* **Task brief**
Could every line below be written out exactly as it appears?

** Extracted records follows **

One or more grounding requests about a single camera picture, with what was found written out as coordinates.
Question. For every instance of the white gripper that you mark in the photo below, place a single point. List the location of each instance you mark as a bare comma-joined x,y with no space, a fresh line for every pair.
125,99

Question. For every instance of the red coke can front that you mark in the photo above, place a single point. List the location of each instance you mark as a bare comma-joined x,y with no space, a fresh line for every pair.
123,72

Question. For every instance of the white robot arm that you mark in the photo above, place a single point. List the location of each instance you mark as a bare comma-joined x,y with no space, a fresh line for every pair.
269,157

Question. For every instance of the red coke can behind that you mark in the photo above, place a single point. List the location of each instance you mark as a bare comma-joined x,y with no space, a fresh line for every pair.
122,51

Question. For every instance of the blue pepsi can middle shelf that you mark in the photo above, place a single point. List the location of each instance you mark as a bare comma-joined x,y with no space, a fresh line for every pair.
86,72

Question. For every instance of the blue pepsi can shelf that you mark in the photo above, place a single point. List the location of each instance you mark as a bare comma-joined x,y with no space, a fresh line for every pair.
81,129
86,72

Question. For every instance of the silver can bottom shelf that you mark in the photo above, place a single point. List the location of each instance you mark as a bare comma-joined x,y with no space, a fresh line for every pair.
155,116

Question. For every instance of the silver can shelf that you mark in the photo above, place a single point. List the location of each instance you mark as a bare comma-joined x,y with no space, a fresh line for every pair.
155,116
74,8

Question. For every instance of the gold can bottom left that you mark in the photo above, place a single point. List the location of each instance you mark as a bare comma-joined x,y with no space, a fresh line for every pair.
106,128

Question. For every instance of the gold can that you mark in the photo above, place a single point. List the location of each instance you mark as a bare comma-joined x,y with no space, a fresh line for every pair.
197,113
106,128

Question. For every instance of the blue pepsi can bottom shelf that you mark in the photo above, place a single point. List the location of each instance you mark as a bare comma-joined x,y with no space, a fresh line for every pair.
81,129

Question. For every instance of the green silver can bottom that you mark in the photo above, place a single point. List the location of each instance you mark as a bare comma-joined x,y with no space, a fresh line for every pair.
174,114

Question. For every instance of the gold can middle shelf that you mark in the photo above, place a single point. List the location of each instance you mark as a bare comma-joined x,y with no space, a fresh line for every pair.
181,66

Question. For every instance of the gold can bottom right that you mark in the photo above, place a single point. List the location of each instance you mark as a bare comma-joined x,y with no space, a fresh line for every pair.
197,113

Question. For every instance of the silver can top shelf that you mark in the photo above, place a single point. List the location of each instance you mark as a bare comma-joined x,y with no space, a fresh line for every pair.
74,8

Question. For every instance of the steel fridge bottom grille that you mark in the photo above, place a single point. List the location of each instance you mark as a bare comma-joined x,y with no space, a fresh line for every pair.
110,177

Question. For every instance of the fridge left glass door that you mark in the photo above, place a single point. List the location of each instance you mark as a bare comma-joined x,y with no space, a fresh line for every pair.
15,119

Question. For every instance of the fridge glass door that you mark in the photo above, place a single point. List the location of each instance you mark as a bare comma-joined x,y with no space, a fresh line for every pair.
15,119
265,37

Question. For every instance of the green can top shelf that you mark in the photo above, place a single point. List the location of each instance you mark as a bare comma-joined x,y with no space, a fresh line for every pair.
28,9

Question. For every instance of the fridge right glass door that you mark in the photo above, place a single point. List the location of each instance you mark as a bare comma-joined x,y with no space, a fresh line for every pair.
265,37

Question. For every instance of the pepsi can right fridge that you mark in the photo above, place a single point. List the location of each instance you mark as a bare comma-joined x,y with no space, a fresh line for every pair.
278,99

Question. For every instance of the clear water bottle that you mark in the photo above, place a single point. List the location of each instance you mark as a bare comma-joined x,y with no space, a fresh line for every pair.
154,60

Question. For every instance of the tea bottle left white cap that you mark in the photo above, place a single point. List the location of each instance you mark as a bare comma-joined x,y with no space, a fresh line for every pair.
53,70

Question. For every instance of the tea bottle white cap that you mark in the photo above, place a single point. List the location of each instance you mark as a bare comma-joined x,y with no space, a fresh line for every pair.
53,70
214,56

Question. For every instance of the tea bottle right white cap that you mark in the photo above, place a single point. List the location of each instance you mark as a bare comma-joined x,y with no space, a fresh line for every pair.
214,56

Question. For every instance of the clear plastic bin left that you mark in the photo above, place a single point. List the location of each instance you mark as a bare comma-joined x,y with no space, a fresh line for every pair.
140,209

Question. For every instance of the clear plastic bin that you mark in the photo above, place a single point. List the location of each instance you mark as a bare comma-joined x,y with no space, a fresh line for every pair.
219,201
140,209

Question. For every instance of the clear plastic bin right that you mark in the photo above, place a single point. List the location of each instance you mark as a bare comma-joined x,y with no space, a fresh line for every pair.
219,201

** End of Extracted records **

* **Response to this exercise**
One or more grounding requests about a single camera picture, with what was found written out as coordinates.
Question. For every instance of the white gripper that you mark in the photo below, place a single point. List the location of each instance you mark as a bare comma-joined x,y with no space, a fresh line for every pair.
125,99

Question. For every instance of the red coke can front that you mark in the photo above, place a single point. List the location of each instance you mark as a bare comma-joined x,y with no space, a fresh line for every pair.
123,72

Question. For every instance of the white robot arm that you mark in the photo above, place a single point. List the location of each instance you mark as a bare comma-joined x,y with no space, a fresh line for every pair.
269,157

Question. For every instance of the red coke can behind that you mark in the photo above, place a single point. List the location of each instance you mark as a bare comma-joined x,y with no space, a fresh line for every pair.
122,51

Question. For every instance of the blue pepsi can middle shelf that you mark in the photo above, place a single point. List the location of each instance you mark as a bare comma-joined x,y with no space, a fresh line for every pair.
86,72

Question. For every instance of the blue pepsi can shelf that you mark in the photo above, place a single point. List the location of each instance you mark as a bare comma-joined x,y with no space, a fresh line for every pair.
81,129
86,72

Question. For every instance of the silver can bottom shelf that you mark in the photo above, place a single point. List the location of each instance you mark as a bare comma-joined x,y with no space, a fresh line for every pair.
155,116

Question. For every instance of the silver can shelf that you mark in the photo above, place a single point. List the location of each instance you mark as a bare comma-joined x,y with no space, a fresh line for every pair.
155,116
74,8

Question. For every instance of the gold can bottom left that you mark in the photo above, place a single point. List the location of each instance you mark as a bare comma-joined x,y with no space, a fresh line for every pair.
106,128

Question. For every instance of the gold can that you mark in the photo above, place a single point. List the location of each instance you mark as a bare comma-joined x,y with no space, a fresh line for every pair.
197,113
106,128

Question. For every instance of the blue pepsi can bottom shelf that you mark in the photo above, place a single point. List the location of each instance you mark as a bare comma-joined x,y with no space, a fresh line for every pair.
81,129

Question. For every instance of the green silver can bottom that you mark in the photo above, place a single point. List the location of each instance you mark as a bare comma-joined x,y with no space, a fresh line for every pair.
174,114

Question. For every instance of the gold can middle shelf that you mark in the photo above, place a single point. List the location of each instance you mark as a bare comma-joined x,y with no space, a fresh line for every pair.
181,66

Question. For every instance of the gold can bottom right that you mark in the photo above, place a single point. List the location of each instance you mark as a bare comma-joined x,y with no space, a fresh line for every pair.
197,113

Question. For every instance of the silver can top shelf that you mark in the photo above, place a single point. List the location of each instance you mark as a bare comma-joined x,y with no space, a fresh line for every pair.
74,8

Question. For every instance of the steel fridge bottom grille that you mark in the photo above, place a single point. List the location of each instance you mark as a bare comma-joined x,y with no space, a fresh line for every pair.
110,177

Question. For every instance of the fridge left glass door that you mark in the photo above, place a single point. List the location of each instance you mark as a bare comma-joined x,y with no space, a fresh line for every pair.
15,119

Question. For every instance of the fridge glass door that you mark in the photo above, place a single point. List the location of each instance you mark as a bare comma-joined x,y with no space, a fresh line for every pair.
15,119
265,37

Question. For every instance of the green can top shelf that you mark in the photo above, place a single point. List the location of each instance you mark as a bare comma-joined x,y with no space, a fresh line for every pair.
28,9

Question. For every instance of the fridge right glass door that you mark in the photo above, place a single point. List the location of each instance you mark as a bare comma-joined x,y with no space, a fresh line for every pair.
265,37

Question. For every instance of the pepsi can right fridge that you mark in the photo above, place a single point. List the location of each instance you mark as a bare comma-joined x,y with no space, a fresh line for every pair.
278,99

Question. For every instance of the clear water bottle that you mark in the photo above, place a single point. List the location of each instance you mark as a bare comma-joined x,y with no space, a fresh line for every pair.
154,60

Question. For every instance of the tea bottle left white cap that you mark in the photo above, place a single point. List the location of each instance you mark as a bare comma-joined x,y with no space, a fresh line for every pair.
53,70

Question. For every instance of the tea bottle white cap that you mark in the photo above, place a single point. List the location of each instance you mark as a bare comma-joined x,y with no space, a fresh line for every pair.
53,70
214,56

Question. For every instance of the tea bottle right white cap that you mark in the photo above, place a single point. List the location of each instance you mark as a bare comma-joined x,y with no space, a fresh line for every pair.
214,56

Question. For every instance of the clear plastic bin left that you mark in the photo above, place a single point. List the location of each instance you mark as a bare comma-joined x,y with no space, a fresh line for every pair.
140,209

Question. For every instance of the clear plastic bin that you mark in the photo above, place a single point. List the location of each instance you mark as a bare comma-joined x,y with no space, a fresh line for every pair.
219,201
140,209

Question. For every instance of the clear plastic bin right that you mark in the photo above, place a single point. List the location of each instance you mark as a bare comma-joined x,y with no space, a fresh line for every pair.
219,201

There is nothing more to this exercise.